Almost ready to give up, Lilly decided to contact Paul Vayda at our Oakville office. When Paul read through the file it became clear that it was now going to be more difficult for Lilly to get her share of her former spouse’s pension. There were a number of potential road blocks.
The Court case between Lilly and her former spouse had concluded with a Final Order, in 2010, that did not address the pension. In 2012, the Ontario government passed a new law for pension division, and it only applied to separations prior to 2012 if there was no Final Order. But Paul successfully encouraged the former spouse’s pension department to allow Lilly to receive her share of the pension, because the 2010 Final Order did not address the pension and its file for the pension division was opened before 2012.
Another problem was that Lilly and her former spouse had each declared bankruptcy after their separation, so Paul had to investigate both bankruptcy proceedings. He then obtained a letter from the former spouse’s bankruptcy trustee, stating that the former spouse’s pension was exempt from the bankruptcy, and a letter from Lilly’s bankruptcy trustee, permitting her to have the pension money, and not her creditors.
A third issue was that Lilly’s former spouse’s pension plan had changed after separation, from a company-funded plan to a mixed company-funded and employee-funded plan. By convincing the pension administrator to value both plans, Paul helped Lilly receive twice as much money as she was told she would receive by her former lawyer.
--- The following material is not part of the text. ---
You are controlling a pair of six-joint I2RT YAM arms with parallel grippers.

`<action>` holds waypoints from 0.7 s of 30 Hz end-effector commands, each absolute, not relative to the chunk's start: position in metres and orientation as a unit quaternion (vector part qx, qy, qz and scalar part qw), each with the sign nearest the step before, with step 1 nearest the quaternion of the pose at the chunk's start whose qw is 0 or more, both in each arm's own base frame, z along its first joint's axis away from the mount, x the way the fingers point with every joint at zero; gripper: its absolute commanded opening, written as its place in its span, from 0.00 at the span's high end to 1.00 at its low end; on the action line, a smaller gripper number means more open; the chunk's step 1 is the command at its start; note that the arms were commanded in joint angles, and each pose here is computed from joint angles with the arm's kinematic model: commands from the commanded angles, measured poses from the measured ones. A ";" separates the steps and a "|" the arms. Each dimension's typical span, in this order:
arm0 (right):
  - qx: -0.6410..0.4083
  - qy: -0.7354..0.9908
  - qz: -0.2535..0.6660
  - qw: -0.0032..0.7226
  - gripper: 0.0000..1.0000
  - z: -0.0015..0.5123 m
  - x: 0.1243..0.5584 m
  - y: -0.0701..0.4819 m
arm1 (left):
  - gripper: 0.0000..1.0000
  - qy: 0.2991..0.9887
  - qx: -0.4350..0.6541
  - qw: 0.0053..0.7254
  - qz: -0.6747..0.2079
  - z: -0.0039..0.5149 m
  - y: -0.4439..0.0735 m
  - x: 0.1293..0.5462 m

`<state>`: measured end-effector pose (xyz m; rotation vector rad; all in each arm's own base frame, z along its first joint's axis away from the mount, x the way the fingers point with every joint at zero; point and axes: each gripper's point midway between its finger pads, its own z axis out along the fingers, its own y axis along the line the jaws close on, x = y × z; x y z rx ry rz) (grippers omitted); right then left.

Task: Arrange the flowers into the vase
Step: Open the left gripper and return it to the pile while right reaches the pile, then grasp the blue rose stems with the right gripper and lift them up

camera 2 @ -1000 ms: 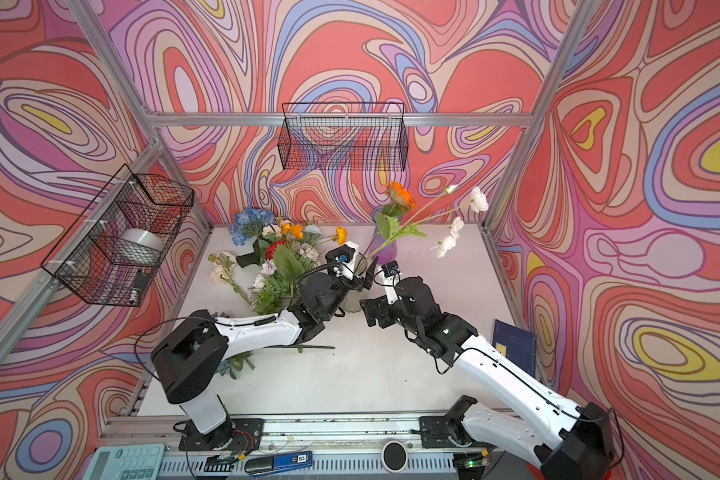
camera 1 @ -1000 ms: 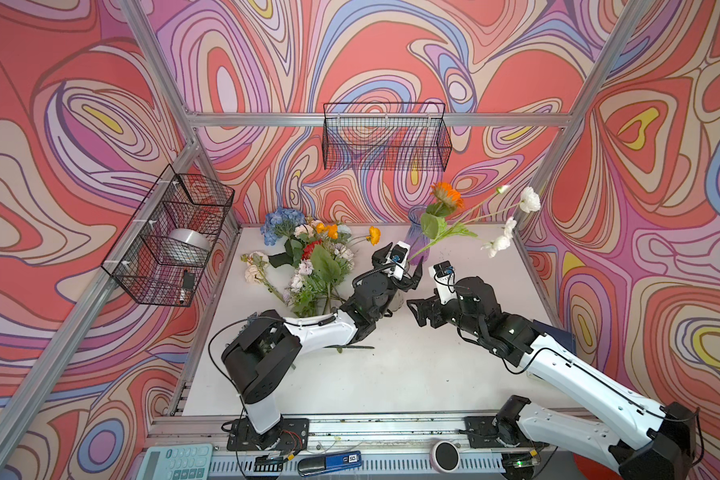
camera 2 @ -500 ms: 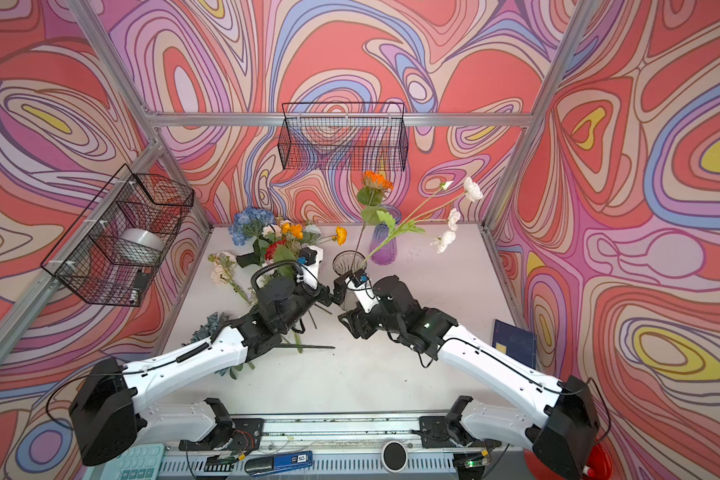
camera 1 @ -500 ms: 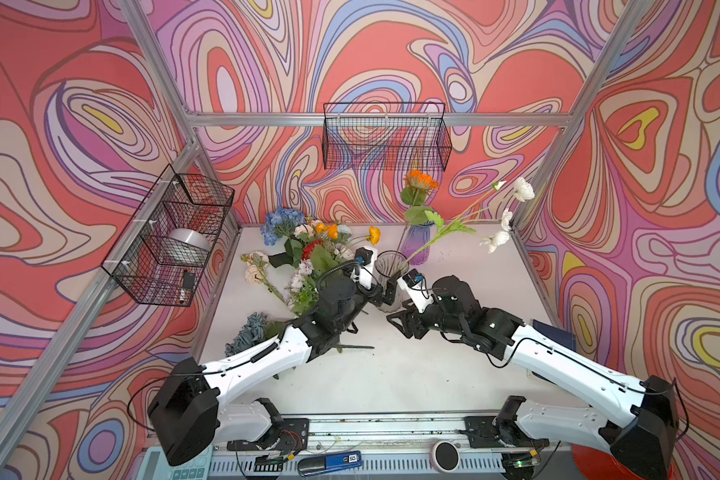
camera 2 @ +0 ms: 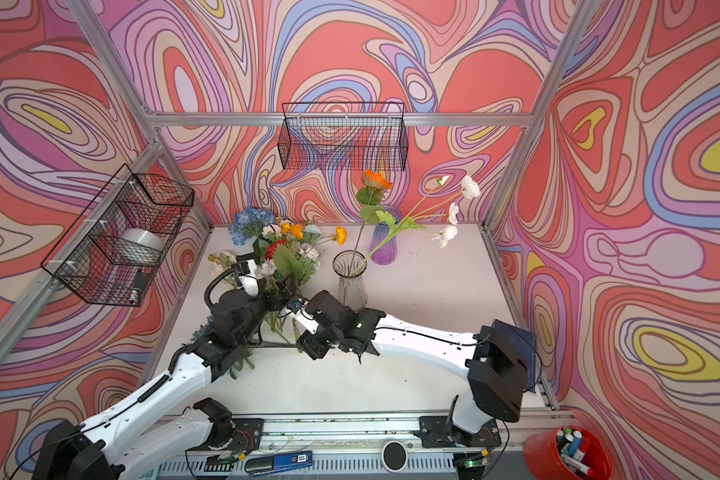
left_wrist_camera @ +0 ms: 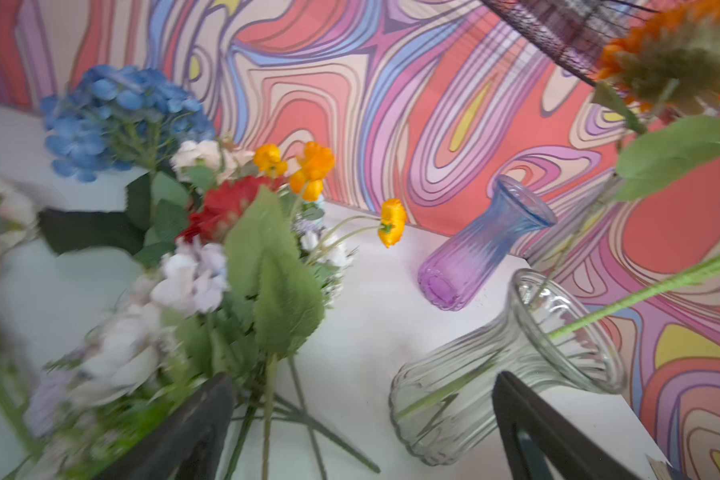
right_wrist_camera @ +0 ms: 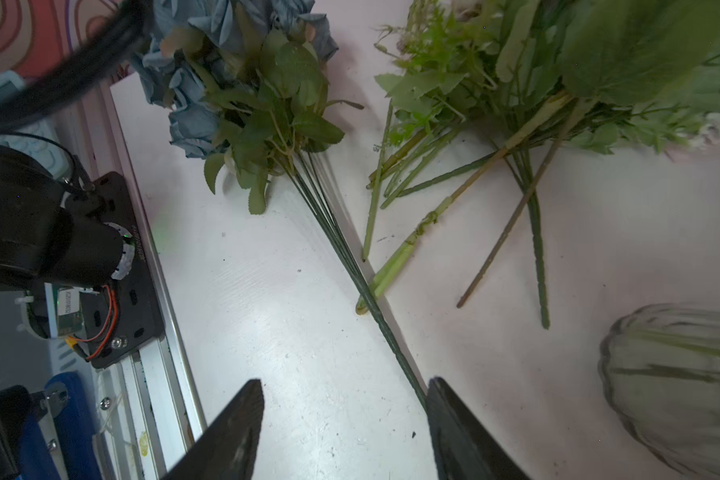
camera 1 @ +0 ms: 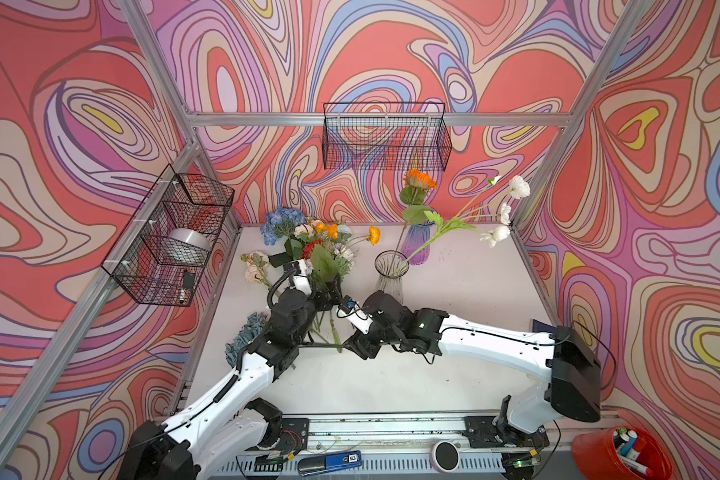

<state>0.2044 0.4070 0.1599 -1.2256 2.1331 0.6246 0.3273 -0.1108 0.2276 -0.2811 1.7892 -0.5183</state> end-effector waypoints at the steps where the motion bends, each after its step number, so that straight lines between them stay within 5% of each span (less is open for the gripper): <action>1: -0.502 0.786 0.205 0.298 0.35 0.152 0.206 0.425 | 0.00 0.772 -0.217 0.557 -0.216 0.199 -0.072 0.316; 11: -0.595 0.743 0.144 0.269 0.39 0.099 0.212 0.482 | 0.00 0.747 -0.326 0.538 -0.218 0.175 -0.004 0.287; 21: -0.584 0.742 0.080 0.319 0.55 0.055 0.252 0.508 | 0.00 0.753 -0.322 0.516 -0.253 0.169 -0.003 0.300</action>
The final hurdle was getting Lilly’s former spouse to sign the pension documents. He did not have a lawyer, did not initially want to co-operate, and had questions concerning child support and his pension. Paul did not want to speak with him directly other than to advise him to get independent legal advice. So, under Paul’s guidance, his assistant, Julie Quinn, worked through Lilly’s former spouse’s concerns with him, and eventually he agreed to cooperate.
Ultimately, many years after separation, Lilly’s goals were achieved. She finally obtained her fair share of her former spouse’s two pension plans.
But for the Plan, it is likely that Lilly would have given up when her original lawyer said that she could not help her anymore.